-- EXERCISE DETAILS --
Give the lines again exactly, from the one holding "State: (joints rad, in" to the last line of the listing below, both ends included and nothing added.

-- DATA BELOW --
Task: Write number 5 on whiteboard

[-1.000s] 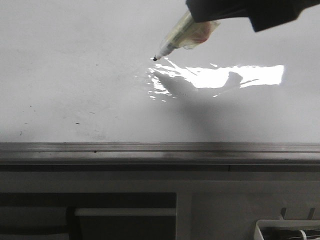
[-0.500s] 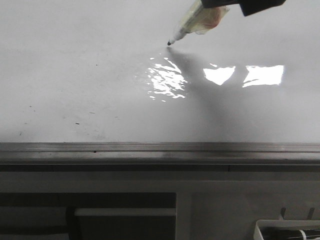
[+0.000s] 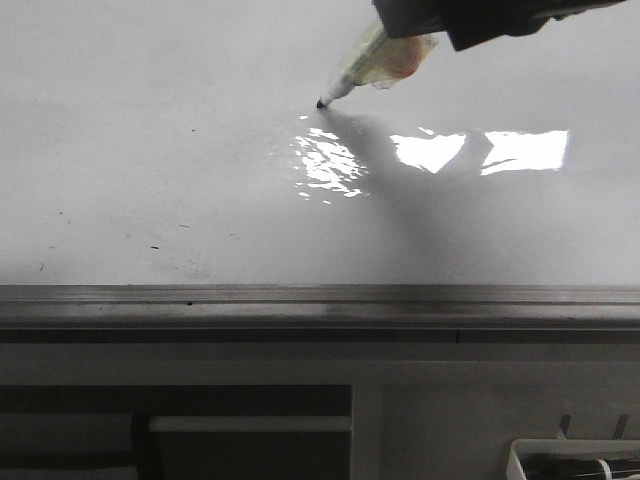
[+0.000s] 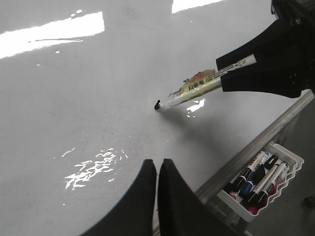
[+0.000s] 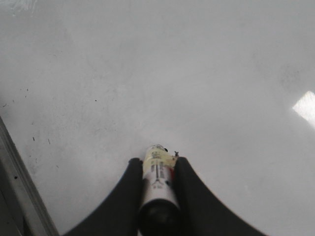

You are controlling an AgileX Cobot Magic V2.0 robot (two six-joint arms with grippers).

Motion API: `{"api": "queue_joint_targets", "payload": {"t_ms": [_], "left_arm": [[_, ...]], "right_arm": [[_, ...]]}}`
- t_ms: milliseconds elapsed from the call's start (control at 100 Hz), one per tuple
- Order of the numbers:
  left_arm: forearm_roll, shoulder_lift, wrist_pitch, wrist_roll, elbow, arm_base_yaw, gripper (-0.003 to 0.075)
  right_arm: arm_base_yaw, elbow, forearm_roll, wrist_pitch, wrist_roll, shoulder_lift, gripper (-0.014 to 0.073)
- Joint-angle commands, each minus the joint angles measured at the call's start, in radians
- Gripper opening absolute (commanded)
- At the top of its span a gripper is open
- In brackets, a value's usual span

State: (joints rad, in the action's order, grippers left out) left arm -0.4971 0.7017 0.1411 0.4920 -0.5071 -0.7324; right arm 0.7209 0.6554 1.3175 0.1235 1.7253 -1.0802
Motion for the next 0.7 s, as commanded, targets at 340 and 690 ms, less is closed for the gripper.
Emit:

-- ANSWER BOX --
State: (joints rad, in the action's order, grippers left out) left arm -0.4971 0.7017 0.1411 0.4920 -0.5071 -0.7324; right arm 0.7209 0.6554 1.3175 0.1235 1.7253 -1.0802
Motion for the next 0.7 s, as commanded, targets at 340 and 690 ms, less is closed for the gripper.
Emit:

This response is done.